Mexico City earthquake: Rescuers struggle to free schoolgirl buried by rubble

At least 237 people killed by magnitude 7.1 earthquake

Samuel Osborne@SamuelOsborne93
Thursday 21 September 2017 07:26
Rescue workers search through the rubble for students at Enrique Rebsamen school after an earthquake in Mexico City
Rescue workers search through the rubble for students at Enrique Rebsamen school after an earthquake in Mexico City

Mexican rescuers are working to reach a 12-year-old girl trapped beneath a collapsed school and to save other possible survivors buried in rubble following the country's most deadly earthquake in three decades.

At least 237 people were killed by the magnitude 7.1 earthquake, which struck about 90 miles (150km) southeast of Mexico City on Thursday afternoon, 32 years to the day after a 1985 quake killed thousands.

Rescue workers were able to communicate with the girl, identified as Frida Sofia, who said there were two other students nearby, but she could not tell if they were alive, according to broadcaster Televisa.

The sight of her wiggling fingers became a symbol for the hope driving thousands of professionals and volunteers to work frantically at dozens of wrecked buildings across the capital and nearby states looking for survivors.

Thermal imaging suggested several more people might be in the airspace around her.

Mexico earthquake: Many die in school collapse

A volunteer rescue worker, Hector Mendez, said cameras lowered into the rubble suggested there might be four people still inside, but he added that it wasn't clear if anyone beside the girl was alive.

The girl's full name was not made public, but her family waited in anguish nearby, knowing the bodies of 21 school children and four adults hd already been recovered from the Enrique Rebsamen School.

They and other parents clung to hope after rescue teams reported a teacher and two students had sent text messages from within the rubble.

Rescuers moved slowly, erecting makeshift wooden scaffolding to prevent rubble from crumbling further and seeking a path to the child through the unstable ruins.
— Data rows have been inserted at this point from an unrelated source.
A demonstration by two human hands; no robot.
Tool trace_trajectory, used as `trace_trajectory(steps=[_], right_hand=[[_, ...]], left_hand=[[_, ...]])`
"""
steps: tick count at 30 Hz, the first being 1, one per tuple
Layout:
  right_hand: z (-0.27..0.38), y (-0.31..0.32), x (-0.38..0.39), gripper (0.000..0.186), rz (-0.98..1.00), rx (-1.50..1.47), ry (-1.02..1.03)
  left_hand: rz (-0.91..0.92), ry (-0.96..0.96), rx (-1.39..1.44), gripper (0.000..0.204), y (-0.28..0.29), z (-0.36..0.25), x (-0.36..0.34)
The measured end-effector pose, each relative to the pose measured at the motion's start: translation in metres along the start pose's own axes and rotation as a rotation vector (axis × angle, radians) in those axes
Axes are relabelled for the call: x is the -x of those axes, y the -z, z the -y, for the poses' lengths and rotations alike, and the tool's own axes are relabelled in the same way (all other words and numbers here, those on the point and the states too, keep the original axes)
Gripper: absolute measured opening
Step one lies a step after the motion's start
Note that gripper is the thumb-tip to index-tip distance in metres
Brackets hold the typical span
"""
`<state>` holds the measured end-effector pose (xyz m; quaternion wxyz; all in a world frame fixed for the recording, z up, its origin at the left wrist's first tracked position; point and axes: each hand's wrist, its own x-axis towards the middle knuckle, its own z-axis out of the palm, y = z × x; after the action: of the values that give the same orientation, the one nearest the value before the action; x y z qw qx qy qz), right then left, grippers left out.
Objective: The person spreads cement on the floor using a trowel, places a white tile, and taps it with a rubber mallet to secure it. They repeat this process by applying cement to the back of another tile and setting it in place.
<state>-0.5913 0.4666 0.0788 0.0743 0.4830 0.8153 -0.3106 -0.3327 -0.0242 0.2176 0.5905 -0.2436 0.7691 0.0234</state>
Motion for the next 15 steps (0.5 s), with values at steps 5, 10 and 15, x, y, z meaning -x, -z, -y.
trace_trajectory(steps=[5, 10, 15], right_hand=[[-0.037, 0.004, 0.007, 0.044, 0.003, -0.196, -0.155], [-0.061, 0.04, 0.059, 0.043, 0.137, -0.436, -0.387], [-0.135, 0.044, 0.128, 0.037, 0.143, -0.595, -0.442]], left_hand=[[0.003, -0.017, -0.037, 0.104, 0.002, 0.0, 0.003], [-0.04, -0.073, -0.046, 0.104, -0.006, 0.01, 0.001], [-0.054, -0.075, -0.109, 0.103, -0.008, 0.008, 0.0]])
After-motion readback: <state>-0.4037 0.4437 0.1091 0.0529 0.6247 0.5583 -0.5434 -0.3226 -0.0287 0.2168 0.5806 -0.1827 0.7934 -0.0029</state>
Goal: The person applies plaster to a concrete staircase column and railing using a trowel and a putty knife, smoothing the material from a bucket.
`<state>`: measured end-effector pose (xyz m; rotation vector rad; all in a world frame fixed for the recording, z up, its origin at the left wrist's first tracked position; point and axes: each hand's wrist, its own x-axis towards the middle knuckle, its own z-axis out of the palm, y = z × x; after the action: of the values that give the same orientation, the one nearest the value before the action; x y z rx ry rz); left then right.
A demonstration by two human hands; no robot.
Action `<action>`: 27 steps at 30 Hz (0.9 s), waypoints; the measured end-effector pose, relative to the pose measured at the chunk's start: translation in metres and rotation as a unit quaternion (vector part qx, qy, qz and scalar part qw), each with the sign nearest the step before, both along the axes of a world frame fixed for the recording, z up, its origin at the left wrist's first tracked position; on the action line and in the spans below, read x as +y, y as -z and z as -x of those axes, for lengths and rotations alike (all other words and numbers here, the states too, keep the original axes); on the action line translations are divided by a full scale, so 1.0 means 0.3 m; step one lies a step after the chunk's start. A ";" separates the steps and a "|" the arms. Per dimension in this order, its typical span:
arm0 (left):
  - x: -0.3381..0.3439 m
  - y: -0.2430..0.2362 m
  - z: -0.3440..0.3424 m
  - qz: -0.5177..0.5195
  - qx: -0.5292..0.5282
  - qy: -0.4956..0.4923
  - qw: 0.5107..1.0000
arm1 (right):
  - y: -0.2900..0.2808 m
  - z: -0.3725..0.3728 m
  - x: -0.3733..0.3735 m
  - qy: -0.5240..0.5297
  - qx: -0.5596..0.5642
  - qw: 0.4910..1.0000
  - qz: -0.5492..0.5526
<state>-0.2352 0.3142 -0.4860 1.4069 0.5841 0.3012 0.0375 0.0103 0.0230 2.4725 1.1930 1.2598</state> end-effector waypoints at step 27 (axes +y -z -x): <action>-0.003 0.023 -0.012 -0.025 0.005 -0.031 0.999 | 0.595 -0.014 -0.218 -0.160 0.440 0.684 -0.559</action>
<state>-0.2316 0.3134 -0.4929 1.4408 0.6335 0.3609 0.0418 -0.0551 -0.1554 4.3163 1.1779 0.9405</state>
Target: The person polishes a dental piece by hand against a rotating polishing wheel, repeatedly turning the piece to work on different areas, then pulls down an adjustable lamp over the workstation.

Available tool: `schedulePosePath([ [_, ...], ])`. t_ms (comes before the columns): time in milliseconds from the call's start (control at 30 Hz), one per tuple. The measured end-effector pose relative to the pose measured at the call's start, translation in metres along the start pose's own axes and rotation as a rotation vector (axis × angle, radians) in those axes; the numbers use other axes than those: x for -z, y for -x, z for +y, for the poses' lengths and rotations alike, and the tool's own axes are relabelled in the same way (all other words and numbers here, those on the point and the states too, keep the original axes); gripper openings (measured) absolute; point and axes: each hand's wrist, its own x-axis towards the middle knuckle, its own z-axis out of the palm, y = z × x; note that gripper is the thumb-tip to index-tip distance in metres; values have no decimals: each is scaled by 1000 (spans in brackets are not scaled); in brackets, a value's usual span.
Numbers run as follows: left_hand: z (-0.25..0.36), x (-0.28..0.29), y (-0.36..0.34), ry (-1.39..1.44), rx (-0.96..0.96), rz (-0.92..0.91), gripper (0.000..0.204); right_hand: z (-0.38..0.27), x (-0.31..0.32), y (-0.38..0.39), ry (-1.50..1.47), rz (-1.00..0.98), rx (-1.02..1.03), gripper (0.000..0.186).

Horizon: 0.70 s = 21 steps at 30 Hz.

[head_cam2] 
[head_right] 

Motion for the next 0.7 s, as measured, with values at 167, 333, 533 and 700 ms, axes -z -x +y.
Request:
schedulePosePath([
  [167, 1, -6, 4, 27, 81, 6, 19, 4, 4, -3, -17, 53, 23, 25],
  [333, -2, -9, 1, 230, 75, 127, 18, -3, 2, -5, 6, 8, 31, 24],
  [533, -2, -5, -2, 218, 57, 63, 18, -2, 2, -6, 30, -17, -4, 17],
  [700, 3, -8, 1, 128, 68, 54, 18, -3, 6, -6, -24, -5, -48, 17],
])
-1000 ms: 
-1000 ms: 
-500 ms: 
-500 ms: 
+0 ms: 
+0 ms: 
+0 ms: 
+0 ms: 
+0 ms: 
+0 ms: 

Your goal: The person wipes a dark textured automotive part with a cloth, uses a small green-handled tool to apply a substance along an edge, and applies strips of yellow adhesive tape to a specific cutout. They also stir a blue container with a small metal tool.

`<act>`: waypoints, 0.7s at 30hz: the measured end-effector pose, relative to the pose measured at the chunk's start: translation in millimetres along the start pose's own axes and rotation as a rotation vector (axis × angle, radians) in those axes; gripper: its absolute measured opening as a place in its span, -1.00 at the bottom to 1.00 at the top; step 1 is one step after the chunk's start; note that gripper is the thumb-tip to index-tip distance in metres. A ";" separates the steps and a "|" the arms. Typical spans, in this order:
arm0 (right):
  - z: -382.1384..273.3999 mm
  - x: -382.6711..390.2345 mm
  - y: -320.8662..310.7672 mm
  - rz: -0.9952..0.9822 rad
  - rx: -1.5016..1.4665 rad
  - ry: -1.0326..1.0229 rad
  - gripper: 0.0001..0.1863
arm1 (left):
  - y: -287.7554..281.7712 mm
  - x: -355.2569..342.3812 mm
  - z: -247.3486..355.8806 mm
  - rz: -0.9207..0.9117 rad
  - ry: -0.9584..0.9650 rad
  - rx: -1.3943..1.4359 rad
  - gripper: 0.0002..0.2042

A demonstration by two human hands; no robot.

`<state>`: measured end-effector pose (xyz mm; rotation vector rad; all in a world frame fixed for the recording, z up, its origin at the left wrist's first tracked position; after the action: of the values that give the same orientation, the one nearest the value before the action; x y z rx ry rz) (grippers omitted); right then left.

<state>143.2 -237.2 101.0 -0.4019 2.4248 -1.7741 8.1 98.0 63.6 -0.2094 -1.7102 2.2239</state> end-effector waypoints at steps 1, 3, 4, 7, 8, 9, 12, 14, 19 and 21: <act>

As in rescue scenes throughout the central Valley of Mexico, officials ruled out using heavy equipment as long as there were signs of life below.

They periodically demanded "total silence" bystanders, who would freeze in place and stay quiet, to better hear calls for help.

Similar efforts have pulled more than 50 survivors from buildings around the country, President Enrique Pena Nieto said in a national address.

A man was pulled alive from a partly collapsed apartment building in northern Mexico City more than 24 hours after the quake and taken away in a stretcher, apparently conscious.

Fifty-two buildings collapsed in Mexico City alone, Mayor Miguel Angel Mancera told reporters.

Rescue workers search for children trapped inside the collapsed Enrique Rebsamen school in Mexico City

The earthquake struck a mere 32 miles (31km) beneath the surface, sending major shockwaves through the metropolitan area of some 20 million people. Much of the capital is built upon an ancient lake bed that shakes like jelly during a quake.

Initial reports suggest that collapses were limited mostly to buildings that predated the 1985 quake, after which stricter building codes were enacted.

Mexico was still recovering from another powerful tremor that killed nearly 100 people in the south of the country less than two weeks ago.

Reinforcements from other countries began to arrive and more were on the way.

The United States, Israel, Spain, Japan and several Latin American countries had already responded with technical assistance and rescue teams, the president said.